Hoy inicio escribiendo en este blog a título propio, ya que tengo otro blog que es escrito por mi propio libro
Café Toscana. En él son mis manos sobre el teclado, el instrumento de una perspectiva dictada por un sueño mismo, las palabras de mi libro expresadas desde un contexto delimitado dentro de su portada a contraportada.
Pero en él no puedo hablar de todos los temas que quisiera, hoy por ejemplo se me ocurre hablar de los duelos.
En la vida de todos existen ciclos, relaciones, situaciones que llegan a su fin, pero hay que reconocer que no siempre el punto final implica el momento en que podemos superarlas.
La muerte, las rupturas, separaciones, involucran a las relaciones humanas, siempre complejas y con un duelo implícito.
Será difícil superar el no volver a ver una persona en nuestra vida, o bien no volver a verla como el personaje que ocupaba en nuestra trama.
Son tantos los detalles y las sensaciones que habrá que obviar para continuar, escuchar una simple canción, percibir su característico aroma en algún rincón encerrado del lugar que albergó sus pertenencias.
El dolor que se vive es muy profundo, la pena sobre uno mismo, la victimización, nos engañan haciéndonos creer que vamos superando la situación con gran madurez, característica de un ser civilizado y estable, porque de lo contrario alguien podría creer que estamos perdiendo la razón.
Nos olvidamos de ser humanos, reprobamos a los demás por su falta de empatía, pero esta materia, es exclusiva del individuo y su alma, nadie más podrá entender.
No se puede sanar si no existe paz interior, y vaya que conseguirla es toda una apuesta, odiamos a los sabios que dicen que sólo es cuestión de tiempo.
Pero después de todo así es, el tiempo es el único que puede curar, siempre y cuando la paz sea forjada a partir de nuestro interior.
La paz que hoy empiezo a respirar se basa en la búsqueda de mis sueños, en los que creo que voy a lograr, en el trabajo implícito de esforzarse por conseguirlos.
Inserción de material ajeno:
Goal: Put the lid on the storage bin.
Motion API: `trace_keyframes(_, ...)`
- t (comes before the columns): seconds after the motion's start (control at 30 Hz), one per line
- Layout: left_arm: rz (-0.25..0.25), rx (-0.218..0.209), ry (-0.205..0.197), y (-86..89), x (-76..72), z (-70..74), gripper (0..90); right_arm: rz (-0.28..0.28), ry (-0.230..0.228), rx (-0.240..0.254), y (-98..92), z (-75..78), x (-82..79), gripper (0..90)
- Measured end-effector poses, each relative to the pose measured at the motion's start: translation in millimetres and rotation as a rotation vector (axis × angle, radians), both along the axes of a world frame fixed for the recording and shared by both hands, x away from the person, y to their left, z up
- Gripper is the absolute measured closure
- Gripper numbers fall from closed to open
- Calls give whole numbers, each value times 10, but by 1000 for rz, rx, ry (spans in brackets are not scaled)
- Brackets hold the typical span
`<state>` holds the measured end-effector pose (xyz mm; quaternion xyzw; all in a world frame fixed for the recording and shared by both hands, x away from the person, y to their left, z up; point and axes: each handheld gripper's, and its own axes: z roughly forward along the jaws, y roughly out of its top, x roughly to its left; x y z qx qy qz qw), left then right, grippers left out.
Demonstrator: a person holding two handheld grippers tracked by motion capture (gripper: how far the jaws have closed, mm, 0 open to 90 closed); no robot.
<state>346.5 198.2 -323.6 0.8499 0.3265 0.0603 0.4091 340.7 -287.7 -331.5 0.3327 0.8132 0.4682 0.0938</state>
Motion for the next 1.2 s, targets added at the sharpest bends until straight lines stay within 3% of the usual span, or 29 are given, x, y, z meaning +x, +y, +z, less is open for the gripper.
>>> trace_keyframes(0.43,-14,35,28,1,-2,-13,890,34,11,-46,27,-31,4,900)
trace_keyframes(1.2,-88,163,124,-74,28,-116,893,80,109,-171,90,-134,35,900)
También se requiere de gratitud hacia la vida que nos regala mil maravillas todos los días, imperceptibles para muchos, atesoradas para muchos más.
Pero el duelo termina al fin y entonces logramos de nuevo obtener la capacidad de sentirnos francamente felices y en paz.
Brindo hoy, con aquel que me acompañe con esta lectura porque mi final llegó y estoy llena de comienzos.